Monday, Apr. 02, 1934
Wedding & Thanks
In the firmament of the Son of Heaven a brilliant new star has risen! Supple as the neck of the swan is the charm of her graceful form. Her black and sparkling eyes, in hours of ease, envelop and thrill that happy mortal allowed to see. O, Nguyen Huu Hao! Beautiful are all thy ways.
Thus to the sighing of bamboo and banyan trees along the River of Perfumes sang the minstrels of Annam last week of the coming of a new Queen. The cultivators of rice turned from their fields; on the river bank the elephant washers turned from their elephants. In the Imperial Red City itself the three Dowager Empresses, relicts of the late Emperor, looked up from their tea.
All these knew what the Occidental Press had not bothered to find out. Behind the youth who is now Emperor of Annam, docile Vinh Tuy, whose reign is known as Bao Dai. is a dynasty scarcely 150 years old. The preceding dynasty was a figurehead for two powerful families. One of these was the family of Nguyen. With the aid of a French bishop,
Pigneau de Behaine, and French troops, Nguyen phua Anh reconquered Annam and Cochin-China and made himself Emperor under the name Gia Long. When the bishop died, Gia Long built him a great temple and wrote his epitaph. Some of the Nguyens turned Catholic, remained true to the memory of great Pigneau de Behaine. The Imperial line did not. It massacred great quantities of Annamite Catholics, including its own distant Nguyen kin, and brought more French troops tramping across the rice fields into the Imperial City of Hue. Prince Vinh Tuy (Bao Dai), educated from nine to 19 in France, was France's crowning accomplishment. And it was no accident that the French Resident General of Annam allowed him to fall in with pretty Nguyen Huu Hao, his very, very distant kin 150 years back. Her ancestors had been Catholic martyrs. Her father had prospered in Cochin-China under French protection. She was French-educated, pretty, smart and Catholic. Though she is a commoner, her name is great along the China Sea. But to Annamites, if not to their Emperor, it smelled high of French chicanery.
Little Mariette Nguyen Huu Hao was beautifully married. It took four days. On her way up Annam's great mandarin road along the coast she stopped off to climb a mountain and drink of the "frozen spring." Outside Hue, a cavalcade of palace mandarins on short native Phu-Yen horses met her in the Valley of Clouds and escorted her through the three walls of the Red City into the Palace of Passengers. Next day, dressed in a great brocaded Annamite gown, she stepped into an automobile and was driven to the Emperor's Palace, followed by the Imperial princesses and the blue-turbaned wives of the mandarins. Two scrolls, on which were written a prayer to Bao Dai's ancestors and the name and age (18) of Nguyen Huu Hao, were burnt on the altars. Finally the two young people were brought face to face and married. It took three more days of Buddhist rites behind the locked gates of the Red City to complete the ceremony. On the fourth day a battalion of mandarins led in musicians and the bearers of the royal insignia. The new Queen, her hair elaborately wound about a tiara encrusted with precious stones, received the Imperial seal and the golden book. Finally she arose and bowed her forehead to the floor three times, in the traditional Chinese kowtow (pronounced ker-toe) of thanks.
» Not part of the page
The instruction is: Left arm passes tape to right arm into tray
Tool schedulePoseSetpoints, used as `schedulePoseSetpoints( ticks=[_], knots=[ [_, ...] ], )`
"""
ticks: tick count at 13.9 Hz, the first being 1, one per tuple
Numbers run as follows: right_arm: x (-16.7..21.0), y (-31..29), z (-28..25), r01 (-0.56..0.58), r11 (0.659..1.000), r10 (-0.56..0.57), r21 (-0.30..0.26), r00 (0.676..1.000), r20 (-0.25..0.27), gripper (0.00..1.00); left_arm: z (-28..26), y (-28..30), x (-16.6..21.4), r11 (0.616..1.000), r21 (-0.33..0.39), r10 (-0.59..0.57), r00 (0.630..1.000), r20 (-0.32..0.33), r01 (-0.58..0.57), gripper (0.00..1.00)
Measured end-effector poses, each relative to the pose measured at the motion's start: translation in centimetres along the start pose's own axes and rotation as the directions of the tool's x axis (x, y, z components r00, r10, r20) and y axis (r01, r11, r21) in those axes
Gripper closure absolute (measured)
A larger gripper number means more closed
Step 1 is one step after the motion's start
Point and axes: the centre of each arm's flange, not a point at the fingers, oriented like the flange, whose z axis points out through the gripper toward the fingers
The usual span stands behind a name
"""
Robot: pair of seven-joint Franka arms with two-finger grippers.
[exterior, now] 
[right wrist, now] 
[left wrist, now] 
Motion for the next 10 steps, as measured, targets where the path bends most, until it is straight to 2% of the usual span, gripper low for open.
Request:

When the Emperor announced his choice of a wife, someone blundered by giving out the news that Pope Pius XI was considering a bargain to let Nguyen Huu Hao remain a Catholic if she gave the Church her girl children. The Holy Father is thoroughly aware of the political and religious state of affairs in Annam. It would be foolish to embarrass the French Government with any dogmatic decisions. The Christian girl may have much or little to say about what her children become. And the less the Annamites know about it the better.